The High Court has granted the claimants permission for judicial review in the case of Robinson & Others v Secretary of State for Work & Pensions CO/3174/2018. The review is of matters arising from the government policy of equalisation of women and women’s pension ages, and the impact of those changes on women born in the 1950s.
The application for review has been granted following a two hour permission hearing in which arguments were advanced that the taper mechanism used to raise the date on which women receive state pension, in combination with a failure to properly inform women of the changes was unlawful because it discriminates on grounds of sex, age and sex combined and age. The Court agreed to grant leave despite arguments by the government that the challenge is many years out of date, because it is a challenge to legislation passed in 1995. The Court accepted that the acts complained of were in the nature of continuing acts so that a claim could be brought within time even in 2018.

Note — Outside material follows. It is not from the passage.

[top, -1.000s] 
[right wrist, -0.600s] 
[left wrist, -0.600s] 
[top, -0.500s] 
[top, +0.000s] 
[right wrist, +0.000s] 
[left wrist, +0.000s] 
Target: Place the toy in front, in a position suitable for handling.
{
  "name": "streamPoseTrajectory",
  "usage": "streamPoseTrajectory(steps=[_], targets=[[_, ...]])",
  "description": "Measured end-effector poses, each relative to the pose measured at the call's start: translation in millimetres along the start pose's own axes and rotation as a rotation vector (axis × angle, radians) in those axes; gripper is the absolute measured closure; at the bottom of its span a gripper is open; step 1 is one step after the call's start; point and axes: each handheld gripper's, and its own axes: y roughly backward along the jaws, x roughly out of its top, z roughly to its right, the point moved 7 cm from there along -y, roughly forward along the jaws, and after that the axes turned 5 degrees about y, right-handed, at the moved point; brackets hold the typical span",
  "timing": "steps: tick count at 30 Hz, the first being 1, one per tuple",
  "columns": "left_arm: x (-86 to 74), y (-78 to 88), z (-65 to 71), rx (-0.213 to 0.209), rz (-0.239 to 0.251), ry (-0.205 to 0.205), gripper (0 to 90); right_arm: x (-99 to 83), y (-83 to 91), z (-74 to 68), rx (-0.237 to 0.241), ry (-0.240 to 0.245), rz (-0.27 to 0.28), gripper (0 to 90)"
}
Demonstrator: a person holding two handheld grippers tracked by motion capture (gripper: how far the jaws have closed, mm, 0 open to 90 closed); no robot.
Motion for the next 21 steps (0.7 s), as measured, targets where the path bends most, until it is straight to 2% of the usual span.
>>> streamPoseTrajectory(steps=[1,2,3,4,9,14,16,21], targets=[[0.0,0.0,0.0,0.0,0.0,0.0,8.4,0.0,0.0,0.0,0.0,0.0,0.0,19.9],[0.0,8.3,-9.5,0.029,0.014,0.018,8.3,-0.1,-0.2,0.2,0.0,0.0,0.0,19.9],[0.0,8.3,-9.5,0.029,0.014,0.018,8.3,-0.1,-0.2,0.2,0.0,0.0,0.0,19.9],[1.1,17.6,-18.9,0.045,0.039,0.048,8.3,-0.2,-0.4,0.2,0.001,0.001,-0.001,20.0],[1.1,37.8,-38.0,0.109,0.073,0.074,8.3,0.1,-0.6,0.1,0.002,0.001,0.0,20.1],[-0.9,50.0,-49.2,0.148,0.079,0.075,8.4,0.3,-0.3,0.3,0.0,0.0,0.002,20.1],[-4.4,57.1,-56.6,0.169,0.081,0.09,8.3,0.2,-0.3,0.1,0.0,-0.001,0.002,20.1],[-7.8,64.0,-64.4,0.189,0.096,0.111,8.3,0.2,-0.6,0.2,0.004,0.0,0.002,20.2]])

The granting of permission means that there will now be a full hearing. The hearing will allow a detailed examination of complaints made by made by women born in the 1950s, and championed and supported by campaign group #backto60.
The case raises legal questions about sex and age discrimination in the mechanisms chosen by the Government to implement a policy; the responsibility of the Government to inform people of significant changes to State Pension entitlement and of the applicability of the EU directive on Equal Treatment in Social Security provision. A full hearing is expected in early 2019.
Catherine Rayner was instructed for the claimants by Marcia Willis Stewart of Birnberg Peirce and was led by Michael Mansfield QC.